Guidelines for Anti-Money Laundering contained Guidelines for Anti-Money Laundering/Combating the Financing of Terrorism issued in July 2018, Guidelines in determining whether a person is fit to be director, shareholder or key management – “Fit and Proper” Directive issued in July 2018, Guidelines for term limit on CEOs and Board Members as contained in the Corporate Governance Directive (Transitional Provisions) issued in July 2018 and revised in September 2018, Guidelines for voluntary winding up – Directive for Voluntary Winding Up issued in September 2018, Guidelines for cyber-security contained in the Cyber & Information Security Directive issued in October 2018, Guidelines on corporate governance under the Corporate Governance Directive issued in December 2018.
If we will recall, following the recapitalisation exercise that ended at the close of business on 31st December 2018, there are now twenty-three (23) universal banks operating in Ghana, down from thirty-four (34) banks that operated earlier.
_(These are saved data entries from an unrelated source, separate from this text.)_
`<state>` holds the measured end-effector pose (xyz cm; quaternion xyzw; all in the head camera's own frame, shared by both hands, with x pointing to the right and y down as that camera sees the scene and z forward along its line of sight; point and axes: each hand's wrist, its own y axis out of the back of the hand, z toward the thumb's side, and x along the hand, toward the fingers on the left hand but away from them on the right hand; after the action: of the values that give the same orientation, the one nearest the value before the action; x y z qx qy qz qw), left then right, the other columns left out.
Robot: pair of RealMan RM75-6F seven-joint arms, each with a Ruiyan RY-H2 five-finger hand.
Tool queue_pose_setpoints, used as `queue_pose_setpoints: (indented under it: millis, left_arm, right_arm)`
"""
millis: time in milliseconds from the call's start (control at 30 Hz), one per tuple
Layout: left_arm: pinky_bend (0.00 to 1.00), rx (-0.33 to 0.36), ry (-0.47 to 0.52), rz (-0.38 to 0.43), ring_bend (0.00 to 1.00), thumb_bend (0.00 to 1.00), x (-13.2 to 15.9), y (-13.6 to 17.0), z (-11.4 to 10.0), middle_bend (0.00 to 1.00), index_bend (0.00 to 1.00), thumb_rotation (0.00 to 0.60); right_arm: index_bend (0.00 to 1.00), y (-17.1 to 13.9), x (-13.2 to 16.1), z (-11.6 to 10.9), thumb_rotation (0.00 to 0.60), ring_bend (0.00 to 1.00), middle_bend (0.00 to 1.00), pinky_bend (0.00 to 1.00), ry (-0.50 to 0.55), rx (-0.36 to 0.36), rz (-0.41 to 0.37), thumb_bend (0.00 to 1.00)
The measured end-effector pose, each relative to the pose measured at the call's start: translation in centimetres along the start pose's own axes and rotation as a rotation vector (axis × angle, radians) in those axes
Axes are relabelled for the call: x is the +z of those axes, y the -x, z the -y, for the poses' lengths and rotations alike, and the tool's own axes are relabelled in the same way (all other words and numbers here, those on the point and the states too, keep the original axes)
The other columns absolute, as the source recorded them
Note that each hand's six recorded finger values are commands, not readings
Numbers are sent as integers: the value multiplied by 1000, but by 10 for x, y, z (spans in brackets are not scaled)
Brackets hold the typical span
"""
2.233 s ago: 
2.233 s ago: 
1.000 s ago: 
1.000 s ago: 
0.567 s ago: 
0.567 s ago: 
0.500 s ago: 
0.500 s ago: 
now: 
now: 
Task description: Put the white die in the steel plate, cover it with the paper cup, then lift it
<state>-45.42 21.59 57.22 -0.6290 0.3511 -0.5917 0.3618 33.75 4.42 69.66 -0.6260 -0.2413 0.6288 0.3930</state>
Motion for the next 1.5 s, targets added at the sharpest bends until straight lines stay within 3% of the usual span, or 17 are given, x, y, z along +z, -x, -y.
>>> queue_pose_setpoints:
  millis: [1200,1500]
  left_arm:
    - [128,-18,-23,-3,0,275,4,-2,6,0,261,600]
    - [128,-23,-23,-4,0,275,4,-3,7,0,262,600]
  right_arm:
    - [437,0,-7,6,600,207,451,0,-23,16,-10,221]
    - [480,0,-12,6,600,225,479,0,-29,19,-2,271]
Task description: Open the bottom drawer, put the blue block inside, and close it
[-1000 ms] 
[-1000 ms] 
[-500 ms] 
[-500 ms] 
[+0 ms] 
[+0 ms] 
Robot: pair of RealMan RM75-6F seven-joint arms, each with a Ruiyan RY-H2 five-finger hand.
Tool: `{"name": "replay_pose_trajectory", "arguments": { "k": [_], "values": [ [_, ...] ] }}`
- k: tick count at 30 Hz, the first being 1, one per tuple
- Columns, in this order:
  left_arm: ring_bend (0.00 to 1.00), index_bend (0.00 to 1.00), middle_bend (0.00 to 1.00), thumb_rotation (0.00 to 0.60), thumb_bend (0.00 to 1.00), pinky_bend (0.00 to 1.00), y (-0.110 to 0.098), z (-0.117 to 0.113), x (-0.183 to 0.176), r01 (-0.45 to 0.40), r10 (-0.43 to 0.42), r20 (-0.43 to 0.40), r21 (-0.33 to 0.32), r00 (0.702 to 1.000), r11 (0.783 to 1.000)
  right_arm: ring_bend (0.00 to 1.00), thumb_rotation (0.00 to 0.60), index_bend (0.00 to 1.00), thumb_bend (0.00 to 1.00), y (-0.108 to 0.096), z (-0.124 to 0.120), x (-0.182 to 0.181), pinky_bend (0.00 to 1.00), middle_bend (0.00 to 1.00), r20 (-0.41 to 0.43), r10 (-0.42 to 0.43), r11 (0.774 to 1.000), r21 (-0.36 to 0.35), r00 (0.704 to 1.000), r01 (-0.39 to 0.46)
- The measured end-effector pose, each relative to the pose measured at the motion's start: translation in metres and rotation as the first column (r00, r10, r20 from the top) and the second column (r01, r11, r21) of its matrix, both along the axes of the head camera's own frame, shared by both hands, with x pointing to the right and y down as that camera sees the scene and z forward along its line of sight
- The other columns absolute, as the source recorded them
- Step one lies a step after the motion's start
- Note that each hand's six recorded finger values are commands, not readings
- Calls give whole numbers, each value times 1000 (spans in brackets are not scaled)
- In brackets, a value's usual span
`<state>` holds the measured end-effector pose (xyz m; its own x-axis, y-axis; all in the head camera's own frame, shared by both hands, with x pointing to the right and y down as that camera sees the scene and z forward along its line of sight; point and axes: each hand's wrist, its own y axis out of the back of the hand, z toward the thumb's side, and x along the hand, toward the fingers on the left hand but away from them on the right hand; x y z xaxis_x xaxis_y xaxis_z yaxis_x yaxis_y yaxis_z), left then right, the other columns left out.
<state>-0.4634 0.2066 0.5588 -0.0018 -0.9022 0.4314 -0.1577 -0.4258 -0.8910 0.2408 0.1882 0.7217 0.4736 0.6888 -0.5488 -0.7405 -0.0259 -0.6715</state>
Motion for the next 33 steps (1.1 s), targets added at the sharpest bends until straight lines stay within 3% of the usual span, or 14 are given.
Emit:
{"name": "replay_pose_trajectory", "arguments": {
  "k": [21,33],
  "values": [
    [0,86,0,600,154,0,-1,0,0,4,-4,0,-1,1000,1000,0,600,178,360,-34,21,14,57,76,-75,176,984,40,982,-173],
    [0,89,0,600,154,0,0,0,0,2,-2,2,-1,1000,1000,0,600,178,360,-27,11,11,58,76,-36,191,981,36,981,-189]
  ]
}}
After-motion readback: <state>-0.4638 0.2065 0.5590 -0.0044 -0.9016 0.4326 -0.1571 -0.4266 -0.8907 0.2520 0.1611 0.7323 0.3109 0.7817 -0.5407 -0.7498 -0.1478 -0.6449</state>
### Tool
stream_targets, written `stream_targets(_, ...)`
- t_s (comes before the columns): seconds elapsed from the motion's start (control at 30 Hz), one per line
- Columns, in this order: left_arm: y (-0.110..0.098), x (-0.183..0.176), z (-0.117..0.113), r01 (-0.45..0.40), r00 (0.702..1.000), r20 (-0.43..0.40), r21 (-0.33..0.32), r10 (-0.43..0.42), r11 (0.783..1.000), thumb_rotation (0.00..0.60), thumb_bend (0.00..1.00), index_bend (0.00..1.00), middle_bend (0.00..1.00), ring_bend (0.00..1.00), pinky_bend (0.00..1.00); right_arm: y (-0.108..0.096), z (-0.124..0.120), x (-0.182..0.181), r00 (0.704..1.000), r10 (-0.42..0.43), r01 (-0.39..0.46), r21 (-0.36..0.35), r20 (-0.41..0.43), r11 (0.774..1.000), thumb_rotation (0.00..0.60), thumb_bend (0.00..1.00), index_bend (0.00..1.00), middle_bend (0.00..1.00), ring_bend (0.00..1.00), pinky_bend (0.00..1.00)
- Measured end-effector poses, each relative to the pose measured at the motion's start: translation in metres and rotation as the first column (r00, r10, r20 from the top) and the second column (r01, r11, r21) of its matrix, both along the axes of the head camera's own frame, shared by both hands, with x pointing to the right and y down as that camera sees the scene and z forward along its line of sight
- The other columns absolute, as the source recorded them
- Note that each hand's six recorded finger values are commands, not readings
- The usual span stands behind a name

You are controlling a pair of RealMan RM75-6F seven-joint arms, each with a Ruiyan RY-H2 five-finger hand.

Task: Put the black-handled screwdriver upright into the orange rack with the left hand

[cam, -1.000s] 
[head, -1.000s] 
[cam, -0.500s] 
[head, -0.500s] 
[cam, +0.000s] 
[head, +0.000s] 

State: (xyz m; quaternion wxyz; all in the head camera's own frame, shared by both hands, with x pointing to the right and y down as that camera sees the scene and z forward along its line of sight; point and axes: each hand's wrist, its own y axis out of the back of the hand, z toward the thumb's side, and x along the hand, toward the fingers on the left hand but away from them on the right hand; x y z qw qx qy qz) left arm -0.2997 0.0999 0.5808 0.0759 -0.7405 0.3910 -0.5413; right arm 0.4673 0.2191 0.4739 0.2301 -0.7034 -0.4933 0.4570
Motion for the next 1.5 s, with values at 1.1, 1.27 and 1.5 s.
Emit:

More importantly, as part of the recapitalization exercise, Bank of Ghana approved three (3) bank mergers; for First National Bank and GHL Bank, Energy Bank and First Atlantic Bank and Sahel-Sahara Bank and Omnibank. GCB Bank through a Purchase and Assumption Agreement acquired selected assets and liabilities from two banks (UT Bank and Capital Bank) which had their licenses revoked in 2017. It didn’t end there, the Consolidated Bank Ghana Limited was formed in 2018 and through a Purchase and Assumption Agreement acquired selected assets and liabilities from seven banks that had their licenses revoked in 2018 and 2019.
These banks were Beige Bank, Construction Bank, Heritage Bank, Premium Bank, Sovereign Bank, The Royal Bank and Unibank.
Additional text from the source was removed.